ASSIGNMENT:
Would you copy the listing below exactly, keeping the pictures out?

DATASET RECORDS:
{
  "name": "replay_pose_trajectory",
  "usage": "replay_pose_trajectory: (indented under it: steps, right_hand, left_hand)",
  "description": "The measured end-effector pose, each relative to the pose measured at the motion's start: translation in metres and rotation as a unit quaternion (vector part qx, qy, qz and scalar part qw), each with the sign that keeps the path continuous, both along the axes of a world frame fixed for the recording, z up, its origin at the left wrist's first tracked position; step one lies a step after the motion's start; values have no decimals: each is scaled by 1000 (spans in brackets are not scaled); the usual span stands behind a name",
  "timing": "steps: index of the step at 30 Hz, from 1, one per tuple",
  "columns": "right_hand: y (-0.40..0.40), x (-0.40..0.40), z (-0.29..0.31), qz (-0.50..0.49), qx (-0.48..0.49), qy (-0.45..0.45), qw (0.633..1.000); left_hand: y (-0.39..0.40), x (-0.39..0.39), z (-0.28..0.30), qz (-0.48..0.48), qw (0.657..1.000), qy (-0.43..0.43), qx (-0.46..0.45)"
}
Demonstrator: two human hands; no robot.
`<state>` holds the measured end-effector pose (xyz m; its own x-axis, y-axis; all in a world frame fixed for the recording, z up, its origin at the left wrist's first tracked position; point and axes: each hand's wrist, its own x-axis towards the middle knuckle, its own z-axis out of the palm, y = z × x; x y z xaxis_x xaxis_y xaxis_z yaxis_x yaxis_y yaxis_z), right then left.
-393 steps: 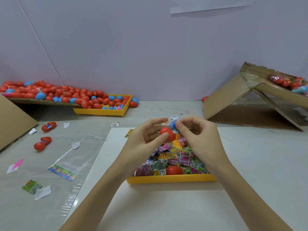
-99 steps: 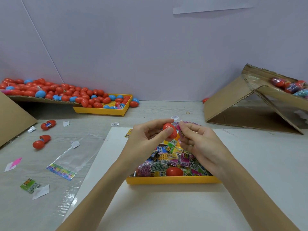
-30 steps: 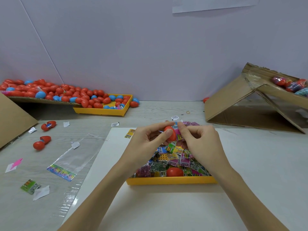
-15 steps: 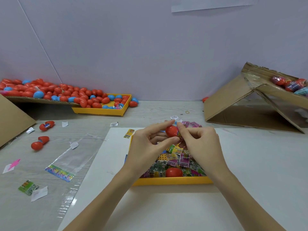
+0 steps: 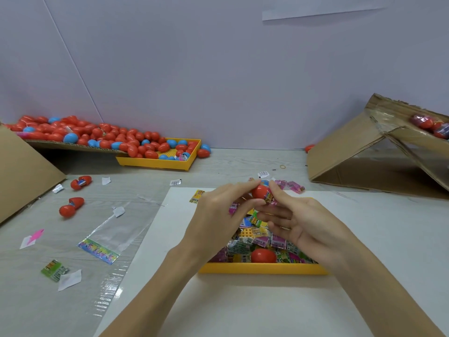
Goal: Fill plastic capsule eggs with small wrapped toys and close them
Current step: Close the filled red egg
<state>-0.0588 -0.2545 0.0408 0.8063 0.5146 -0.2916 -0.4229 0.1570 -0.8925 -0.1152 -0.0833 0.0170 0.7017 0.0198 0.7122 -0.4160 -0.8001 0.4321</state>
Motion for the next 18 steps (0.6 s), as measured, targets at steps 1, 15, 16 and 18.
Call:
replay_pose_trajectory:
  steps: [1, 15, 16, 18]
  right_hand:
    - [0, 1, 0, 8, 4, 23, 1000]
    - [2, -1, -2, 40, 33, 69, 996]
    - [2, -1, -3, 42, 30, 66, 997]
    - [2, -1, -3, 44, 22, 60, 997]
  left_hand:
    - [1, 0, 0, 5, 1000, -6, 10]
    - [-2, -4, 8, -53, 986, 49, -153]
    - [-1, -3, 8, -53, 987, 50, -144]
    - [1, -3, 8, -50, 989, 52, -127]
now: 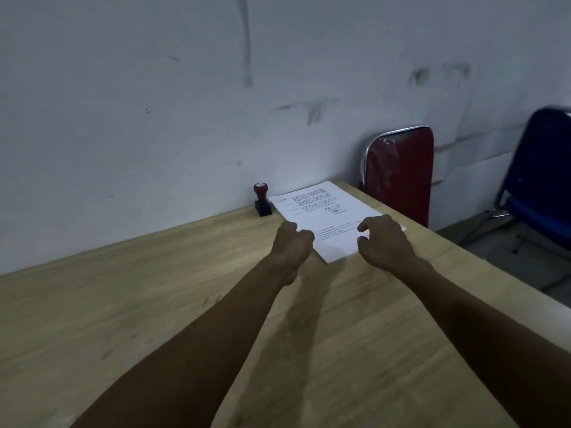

EXERCISE ANSWER:
{
  "name": "replay_pose_trajectory",
  "usage": "replay_pose_trajectory: (indented under it: steps, right_hand, left_hand)",
  "description": "The measured end-effector pose, each relative to the pose measured at the motion's start: translation in metres and rotation as a unit quaternion (vector part qx, qy, qz and scalar part qw), each with the sign that keeps the path continuous, both along the axes of a world frame fixed for the recording, z up, its origin at the left wrist's first tracked position; step one lies a step after the motion's start; values have no decimals: each is scaled by 1000 (spans in brackets are not scaled); the usual span stands behind a name",
  "timing": "steps: index of the step at 30 Hz, from 1, one per tuple",
  "columns": "right_hand: y (-0.40..0.40), x (-0.40..0.40), z (-0.29..0.31), qz (-0.50..0.49), qx (-0.48..0.49), qy (-0.45..0.45), qw (0.633..1.000); left_hand: y (-0.39..0.40), x (-0.39..0.39), z (-0.28..0.30), qz (-0.48..0.48), qw (0.657..1.000), qy (-0.43..0.43), qx (-0.46..0.45)"
}
Demonstrator: two human hands; no robot.
`<state>` holds the measured end-effector pose (xyz m; its own x-axis, y-axis; all in a world frame fixed for the recording, z up, its origin at the left wrist's first tracked position; point and axes: each hand's wrist, its own x-axis towards the middle knuckle, its own z-axis out of the palm, y = z × x; x y z xaxis_x xaxis_y xaxis_z yaxis_x yaxis_y yaxis_z), right then left.
-393 steps: 
-99 steps: 
-30 steps: 
-15 steps: 
+0 steps: 
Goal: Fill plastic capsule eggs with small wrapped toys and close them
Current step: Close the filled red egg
<state>-0.0588 -0.2545 0.0408 0.8063 0.5146 -0.2916 -0.4229 0.1570 -0.8925 -0.1152 -0.0833 0.0170 0.7017 0.0198 0.7122 -0.4160 -0.8001 0.4321</state>
Motion for the next 18 steps (0.6 s), as measured, targets at steps 1, 15, 16 and 18.
Call:
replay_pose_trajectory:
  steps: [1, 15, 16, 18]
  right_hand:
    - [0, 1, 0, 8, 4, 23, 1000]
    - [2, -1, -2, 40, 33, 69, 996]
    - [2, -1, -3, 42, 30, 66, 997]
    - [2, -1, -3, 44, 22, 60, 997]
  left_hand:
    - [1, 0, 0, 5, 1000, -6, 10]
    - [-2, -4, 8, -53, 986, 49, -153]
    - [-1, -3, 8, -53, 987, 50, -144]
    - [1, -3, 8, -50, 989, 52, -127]
now: 

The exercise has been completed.